A First Journey Through Logic?
Home from Rhodes, post-flight covid tests thankfully negative, a few domestic chores done, and so it’s back to work on the Study Guide …
The initial task is to tidy the hundred or so pages of Part I of the Guide, covering the core mathematical logic curriculum at an elementary level. I’ve posted drafts of the nine chapters here on the blog, which have each been downloaded hundreds of times. But I’ve had almost no comments/correctiond. Which I’ve decided to take in a cheerfully positive spirit — I like to infer that people don’t think I’m going so horribly wrong that they need to protest loudly (if only to stop me leading their students astray)! So the tidying work will, I hope, mainly be a matter of trying to imposing greater consistency of level and tone between the nine chapters.
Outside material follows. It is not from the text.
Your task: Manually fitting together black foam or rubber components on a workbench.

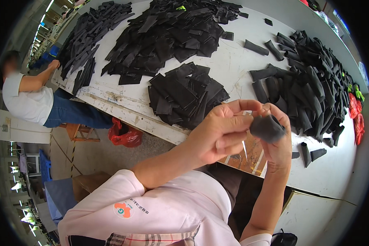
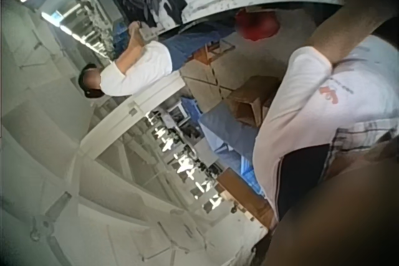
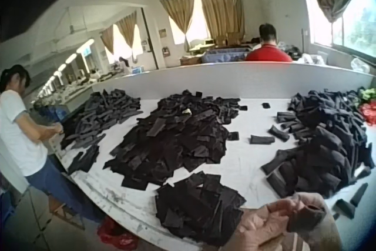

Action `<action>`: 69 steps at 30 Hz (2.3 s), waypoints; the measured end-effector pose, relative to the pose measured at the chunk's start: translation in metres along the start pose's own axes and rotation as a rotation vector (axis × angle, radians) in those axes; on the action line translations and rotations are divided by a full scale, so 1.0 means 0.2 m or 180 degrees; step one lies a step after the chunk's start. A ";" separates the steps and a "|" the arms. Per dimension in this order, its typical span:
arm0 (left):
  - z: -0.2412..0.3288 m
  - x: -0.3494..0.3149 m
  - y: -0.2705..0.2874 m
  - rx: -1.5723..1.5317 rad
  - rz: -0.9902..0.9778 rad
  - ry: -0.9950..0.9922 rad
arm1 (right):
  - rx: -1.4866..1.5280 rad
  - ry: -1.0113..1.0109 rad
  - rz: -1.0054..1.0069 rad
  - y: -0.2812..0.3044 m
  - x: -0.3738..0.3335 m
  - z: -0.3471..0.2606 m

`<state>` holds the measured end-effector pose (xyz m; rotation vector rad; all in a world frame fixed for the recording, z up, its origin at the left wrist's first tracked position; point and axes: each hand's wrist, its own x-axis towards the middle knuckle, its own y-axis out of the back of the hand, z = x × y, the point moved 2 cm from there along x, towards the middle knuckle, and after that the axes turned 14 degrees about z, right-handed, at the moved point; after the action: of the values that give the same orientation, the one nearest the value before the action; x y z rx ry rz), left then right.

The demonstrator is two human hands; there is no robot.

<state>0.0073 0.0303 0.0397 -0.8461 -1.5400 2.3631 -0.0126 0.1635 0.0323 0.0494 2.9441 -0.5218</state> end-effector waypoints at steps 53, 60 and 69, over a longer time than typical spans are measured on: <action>0.01 0.07 0.16 0.2208 -0.0251 -0.2873 | -0.3250 0.2444 -0.0249 0.05 -0.10 0.07; 0.08 0.05 0.12 0.3007 -0.0380 -0.3414 | -0.3327 0.2463 -0.0253 0.05 -0.10 0.05; 0.04 0.08 0.16 0.2988 -0.0171 -0.3107 | -0.3216 0.2248 -0.0115 0.06 -0.09 0.10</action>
<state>-0.0055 0.0170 0.0076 0.6134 -0.3491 3.0910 0.0096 0.1668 0.0123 0.0704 3.4472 1.2419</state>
However, first, I had better do a bit of homework, and get acquainted with a fairly recent book which I hadn’t noticed before, A First Journey through Logic by Martin Hills and François Loeser, published in the AMS Student Mathematical Library in 2019. “The book starts with a presentation of naive set theory, the theory of sets that mathematicians use on a daily basis. Each subsequent chapter presents one of the main areas of mathematical logic: first order logic and formal proofs, model theory, recursion theory, Gödel’s incompleteness theorem, and, finally, the axiomatic set theory. Each chapter includes several interesting highlights— outside of logic when possible either in the main text, or as exercises or appendices.” Which is a promising prospectus, with its chapters covering just the same main topics as Chapters 2 to 7 of the Study Guide. However, this is a book of under two hundred small-format pages. Which rather suggests that either the authors aren’t aiming to get very far on any particular topic (though such a book can be very useful when well done, cf. Robert Wolf’s A Tour Through Mathemtical Logic). Or else our authors must have written with considerable compression at the probable cost of ready accessibility.
I’m afraid that our authors have taken the second line. They say in their preface that the book originates from a course taught at École Normale Supérieure: and it reads exactly like souped-up lecture notes spelling out carefully lots of technical details, to back up a course of lectures which explain the rationales for the various formal constructions. But without the explanatory, arm-waving, motivational chat, the arid formal details make for a hard and uninviting journey. Perhaps some chapters might serve as brisk revision material: but surely they not the place to make a beginning on mathematical logic.
I’ll say just a bit more in two follow-up posts.